Chronique critique littéraire

Une si longue lettre de Mariama Bâ

23 septembre 2021

Bonjour, j’espère que tu vas bien ? aujourd’hui je partage avec toi mon avis sur l’œuvre littéraire de Mariama Bâ, “Une si longue lettre”.

Une lettre, un symbole du féminisme. C’est le pari qu’a réussi à relever Mariama Bâ, à travers son livre “Une si longue lettre”.

Ecrire afin de se confier à sa meilleure amie, à sa sœur, à sa confidente : la sororité.

La première fois que j’ai lu une si longue lettre j’avais 21 ans. Une de mes très bonne amie d’origine sénégalaise me l’avait conseillé, car elle l’avait étudié lorsqu’elle était au lycée, au Sénégal. Je relu ce livre pour la deuxième fois, il y quelques mois, après avoir j’ai écouté le podcast créé par Axelle Jah Njiké pour France Culture “Je suis noire et je n’aime pas Beyoncé“.

A propos de l’auteure- Mariama Bâ :

Mariama Bâ est l’une des pionnières de la littérature sénégalaise. Née à Dakar en avril 1929, elle décède en 1981. Elle perd très tôt sa mère et c’est sa grand-mère maternelle qui se charge de son éducation. Elle fréquente une école française au Sénégal et obtient ainsi son certificat d’études primaires . Puis, quelques années plus tard, elle intègre l’École Normale des jeunes filles de Rufisque, dont elle sort en 1947 avec le diplôme d’institutrice.

Mère de 9 enfants, elle fut très soucieuse du droit des femmes. Luttant contre les castres et la polygamie, elle réclama une éducation pour tous et des droits véritables pour les femmes. Mariama Bâ fut l’une des pionnières dans le militantisme féministe africain.

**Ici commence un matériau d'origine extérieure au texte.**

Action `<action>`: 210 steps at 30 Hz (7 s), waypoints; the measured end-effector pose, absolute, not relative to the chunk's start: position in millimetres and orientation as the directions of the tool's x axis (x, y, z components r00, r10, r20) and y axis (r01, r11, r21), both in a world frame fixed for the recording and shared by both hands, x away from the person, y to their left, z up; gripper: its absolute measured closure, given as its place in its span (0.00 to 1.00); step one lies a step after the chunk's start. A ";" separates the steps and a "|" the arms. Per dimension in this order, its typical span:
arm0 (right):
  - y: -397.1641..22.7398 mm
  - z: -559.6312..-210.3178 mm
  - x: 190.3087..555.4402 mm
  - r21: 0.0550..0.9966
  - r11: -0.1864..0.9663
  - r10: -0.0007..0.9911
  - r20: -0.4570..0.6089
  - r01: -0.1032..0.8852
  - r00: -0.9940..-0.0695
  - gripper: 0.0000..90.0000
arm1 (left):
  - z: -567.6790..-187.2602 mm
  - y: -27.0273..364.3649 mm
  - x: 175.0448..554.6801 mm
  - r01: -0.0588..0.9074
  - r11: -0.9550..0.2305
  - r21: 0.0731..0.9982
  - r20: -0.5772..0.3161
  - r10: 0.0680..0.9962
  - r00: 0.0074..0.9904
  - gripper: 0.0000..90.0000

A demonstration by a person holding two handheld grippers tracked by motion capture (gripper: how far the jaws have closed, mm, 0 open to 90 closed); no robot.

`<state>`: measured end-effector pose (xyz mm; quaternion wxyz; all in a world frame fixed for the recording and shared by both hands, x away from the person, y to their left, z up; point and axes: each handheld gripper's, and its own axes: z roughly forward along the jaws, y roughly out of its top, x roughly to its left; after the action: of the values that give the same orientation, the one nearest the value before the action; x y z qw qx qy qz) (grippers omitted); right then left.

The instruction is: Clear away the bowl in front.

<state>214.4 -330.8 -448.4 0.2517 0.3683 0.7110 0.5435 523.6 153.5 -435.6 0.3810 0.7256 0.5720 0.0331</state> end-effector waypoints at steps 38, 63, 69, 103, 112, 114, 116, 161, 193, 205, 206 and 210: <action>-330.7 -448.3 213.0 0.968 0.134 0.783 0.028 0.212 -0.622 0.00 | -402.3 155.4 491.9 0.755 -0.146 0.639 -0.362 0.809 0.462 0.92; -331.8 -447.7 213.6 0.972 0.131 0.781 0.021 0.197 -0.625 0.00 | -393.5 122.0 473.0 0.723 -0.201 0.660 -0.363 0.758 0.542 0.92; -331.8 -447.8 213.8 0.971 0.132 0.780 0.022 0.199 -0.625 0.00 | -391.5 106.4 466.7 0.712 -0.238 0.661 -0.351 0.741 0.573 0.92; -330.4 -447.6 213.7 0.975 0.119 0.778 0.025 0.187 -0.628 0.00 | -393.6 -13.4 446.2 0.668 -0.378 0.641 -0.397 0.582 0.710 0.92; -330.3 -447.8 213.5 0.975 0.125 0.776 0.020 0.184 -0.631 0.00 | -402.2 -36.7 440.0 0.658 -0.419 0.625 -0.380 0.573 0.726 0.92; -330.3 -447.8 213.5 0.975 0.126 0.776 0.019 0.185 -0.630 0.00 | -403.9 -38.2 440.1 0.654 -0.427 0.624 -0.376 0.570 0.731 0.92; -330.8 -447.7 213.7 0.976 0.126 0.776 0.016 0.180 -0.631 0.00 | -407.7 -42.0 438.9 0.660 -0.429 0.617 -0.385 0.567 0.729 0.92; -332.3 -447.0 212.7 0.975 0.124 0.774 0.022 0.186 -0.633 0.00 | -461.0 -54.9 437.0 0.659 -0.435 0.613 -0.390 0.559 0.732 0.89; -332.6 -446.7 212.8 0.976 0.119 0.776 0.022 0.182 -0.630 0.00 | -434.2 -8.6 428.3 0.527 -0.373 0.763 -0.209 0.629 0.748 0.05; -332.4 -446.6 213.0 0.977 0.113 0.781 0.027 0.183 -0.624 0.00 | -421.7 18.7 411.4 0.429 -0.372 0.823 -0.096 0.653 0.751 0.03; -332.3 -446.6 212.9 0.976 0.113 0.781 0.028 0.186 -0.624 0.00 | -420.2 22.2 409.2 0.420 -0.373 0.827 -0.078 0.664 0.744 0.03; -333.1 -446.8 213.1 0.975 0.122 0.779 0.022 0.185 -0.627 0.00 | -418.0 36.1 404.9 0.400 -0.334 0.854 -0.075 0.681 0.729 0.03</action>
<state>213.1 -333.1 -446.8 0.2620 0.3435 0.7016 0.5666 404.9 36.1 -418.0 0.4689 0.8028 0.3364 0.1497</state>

A propos du livre – Une si longue lettre

Dès sa parution “Une si Longue Lettre” connaît un réel succès. Il fut retenu pour la remise du Prix Noma lors de la Foire du livre de Francfort.

“Une si longue lettre” est un roman qui pose avec force les questions de la polygamie et des castes dans une société sénégalaise majoritairement musulmane et fortement attachée à ses traditions.

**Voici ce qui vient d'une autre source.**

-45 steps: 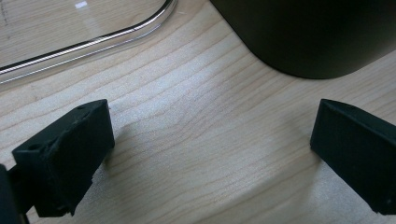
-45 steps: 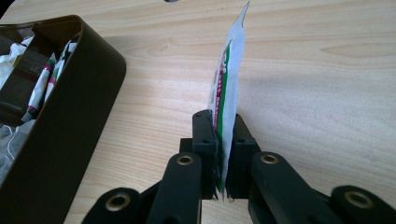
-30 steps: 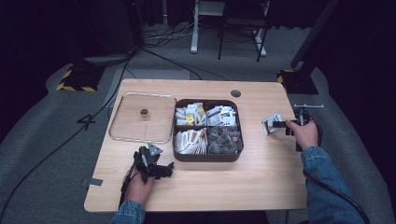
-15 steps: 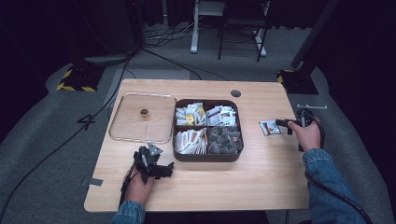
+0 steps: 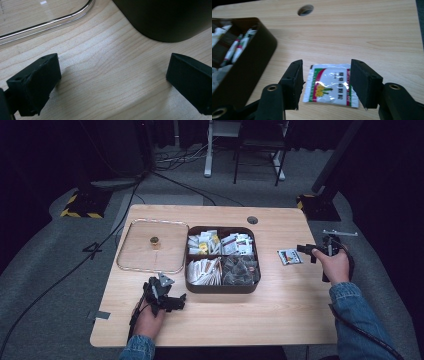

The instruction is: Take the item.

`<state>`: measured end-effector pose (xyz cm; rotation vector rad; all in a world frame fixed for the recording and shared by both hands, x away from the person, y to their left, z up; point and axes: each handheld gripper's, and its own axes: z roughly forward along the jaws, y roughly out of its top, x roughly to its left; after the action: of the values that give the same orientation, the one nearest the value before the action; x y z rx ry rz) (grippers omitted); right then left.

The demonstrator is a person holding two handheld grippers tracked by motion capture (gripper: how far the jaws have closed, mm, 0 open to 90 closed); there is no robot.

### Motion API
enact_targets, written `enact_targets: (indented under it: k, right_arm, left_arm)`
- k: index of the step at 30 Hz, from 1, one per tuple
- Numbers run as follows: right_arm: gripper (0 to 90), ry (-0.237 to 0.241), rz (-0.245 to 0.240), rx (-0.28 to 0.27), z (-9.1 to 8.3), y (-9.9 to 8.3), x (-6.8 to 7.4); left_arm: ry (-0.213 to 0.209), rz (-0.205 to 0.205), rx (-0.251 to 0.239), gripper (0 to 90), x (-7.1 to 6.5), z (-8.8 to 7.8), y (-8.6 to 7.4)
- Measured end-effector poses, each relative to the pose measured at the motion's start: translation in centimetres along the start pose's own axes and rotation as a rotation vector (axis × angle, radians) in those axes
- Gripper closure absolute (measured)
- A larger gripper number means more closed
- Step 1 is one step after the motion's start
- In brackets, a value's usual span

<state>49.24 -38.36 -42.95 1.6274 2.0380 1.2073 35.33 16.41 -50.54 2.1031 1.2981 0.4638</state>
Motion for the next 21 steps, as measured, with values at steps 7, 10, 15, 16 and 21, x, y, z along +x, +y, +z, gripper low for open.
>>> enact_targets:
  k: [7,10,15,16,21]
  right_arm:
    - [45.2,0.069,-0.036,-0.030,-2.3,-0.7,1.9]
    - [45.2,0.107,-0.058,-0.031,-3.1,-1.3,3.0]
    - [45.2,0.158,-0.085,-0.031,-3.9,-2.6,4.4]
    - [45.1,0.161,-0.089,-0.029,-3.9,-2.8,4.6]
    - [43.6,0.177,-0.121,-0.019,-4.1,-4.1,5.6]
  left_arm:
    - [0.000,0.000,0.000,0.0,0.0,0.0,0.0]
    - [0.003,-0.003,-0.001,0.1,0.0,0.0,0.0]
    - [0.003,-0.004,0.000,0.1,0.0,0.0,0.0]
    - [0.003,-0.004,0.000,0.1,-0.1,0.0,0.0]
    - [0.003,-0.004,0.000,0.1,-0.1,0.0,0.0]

Mon Avis – “Une si longue lettre” de Mariama Bâ

Écrire une lettre à sa meilleure amie, à sa confidente. Cela peut nous sembler tellement loin ou d’une autre époque en 2021. À travers une lettre, écrite à sa meilleure amie Aissatou, Ramatoulaye retrace sa vie passée, ses joies, ses doutes ses rêves ainsi que ses désolations de femme africaine vivant sous le poids des traditions.

Ce roman a été publié pour la première fois en 1979, mais continue tellement de resonner aujourd’hui, en 2021.

Avec ce livre Mariama Bâ dénonce l’hypocrisie de la société sénégalaise et donc également, indirectement, des sociétés musulmanes d’Afrique de l’Ouest.

La polygamie, qui est pour moi un fléau, brise encore, malheureusement, tellement de foyers et de femmes africaines.

Un livre que toutes féministes (surtout afro-descendantes) devraient lire.

Personnellement, je pense, que ce livre devrait aussi être enseigné dans les écoles en France, car beaucoup de femmes et d’enfants vivent sous cette forme de régime marital ( Ex à Mayotte, à la Réunion et même dans l’Hexagone…).